Clinical symptoms referring to gastro-intestinal intolerance (hypersalivation) were observed in all treated animals which may be related to irritant properties of the test material. At the high-dose some animals showed sedation. These symptoms are considered to be compound-related. Two females of the high-dose died spontaneously. Both deaths occurred in animals showing increased salivation and sedation. Five females (4 controls, 1 low-dose animal) died due to anemia shortly after bleeding. A slight, dose-related increase in the relative adjusted liver weight occurred in males and females of the mid- and high-dose level without histopathological correlate. The increase was less apparent after the recovery period. A slight increase in relative adjusted kidney weight was seen in mid- and high-dose males. Major treatment-related changes were confined to the kidney of the male animals. Tubular accumulation of hyaline droplets, with dose-dependent increase, were noted in nearly all treated males. However, similar severity of hyaline droplets accumulation was seen in 3 control males maintained up to termination of recovery and low-dose males sacrificed at treatment end. Distinct signs of tubular degeneration, which led to the diagnosis "hyaline droplets nephropathy" were seen only in males of the mid- and high-dose, with a clear trend towards reversibility. The hyaline droplet nephropathy is well known not to be relevant for human health.

It is concluded that dehydrolinalool is of low subacute toxicity in rats concerning hematological and clinical chemistry parameters. It induced treatment- related hypersalivation and sedation in the high-dose group. In males, dehydrolinalool induced hyaline droplet nephropathy at mid- and high-dose levels. This type of nephropathy is known to be specific in male rats with no predictive value for man. The NOAEL is considered to be at 200 mg/kg/d.

Repeated dose toxicity: dermal

For repeated dose toxicity after dermal application, a repeated dose study from the structurally related linalool was included in this assessment via read-across.

In the key study similar to OECD TG 411 and according to GLP, linalool was administered topically to male and female Sprague Dawley rats for 91 consecutive days at doses of 250, 1000 and 4000 mg/kg (T&O 79-201). Groups of saline treated animals served as the concurrent control.

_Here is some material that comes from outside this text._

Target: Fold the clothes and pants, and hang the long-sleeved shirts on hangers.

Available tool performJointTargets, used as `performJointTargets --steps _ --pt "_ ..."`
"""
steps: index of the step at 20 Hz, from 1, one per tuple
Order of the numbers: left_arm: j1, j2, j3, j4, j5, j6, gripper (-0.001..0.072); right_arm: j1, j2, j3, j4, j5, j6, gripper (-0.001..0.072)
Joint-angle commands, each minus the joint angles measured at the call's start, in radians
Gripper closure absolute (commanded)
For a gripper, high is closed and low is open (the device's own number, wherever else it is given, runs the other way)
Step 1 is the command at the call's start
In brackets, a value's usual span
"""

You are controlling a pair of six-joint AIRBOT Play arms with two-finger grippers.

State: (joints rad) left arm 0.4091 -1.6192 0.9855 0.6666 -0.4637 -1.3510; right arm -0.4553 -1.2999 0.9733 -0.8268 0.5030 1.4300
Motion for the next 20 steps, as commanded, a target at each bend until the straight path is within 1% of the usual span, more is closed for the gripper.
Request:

Mortality apparently related to treatment occurred in females treated with the highest dose of the test material. Depressed activity was the most common and significant toxic sign. Several other deaths occurred during the study but there was no clear relationship to treatment. Slight redness of the skin was noted in all treated groups. It cleared after 3 to 6 weeks at the lower doses but persisted to week 13 in the high dose group. Body weights in high-dose group and in mid-dose females were lower than control. Food consumption was depressed in high-dose males early in the ongoing study. Hematology, clinical chemistry and urinalysis findings were unremarkable. Liver weight in males and females of the high-dose group appeared to be increased compared controls. Kidney weight in females of the high dose group appeared to be increased above controls. However, histopathologically no changes were seen in these organs. A test substance related increase in squamous epithelial hyperplasia from very slight in the controls to slight/moderate in the high dose group was observed.

Taken together, a dermal No Observed Adverse Effect Level (NOAEL) of 250 mg/kg bw/day was established for linalool.

 

Repeated dose toxicity: inhalation

no data available

Justification for classification or non-classification

The present data on repeated dose toxicity do not fulfill the criteria laid down in 67/548/EEC and 1272/2008/EC, and therefore a non-classification is warranted.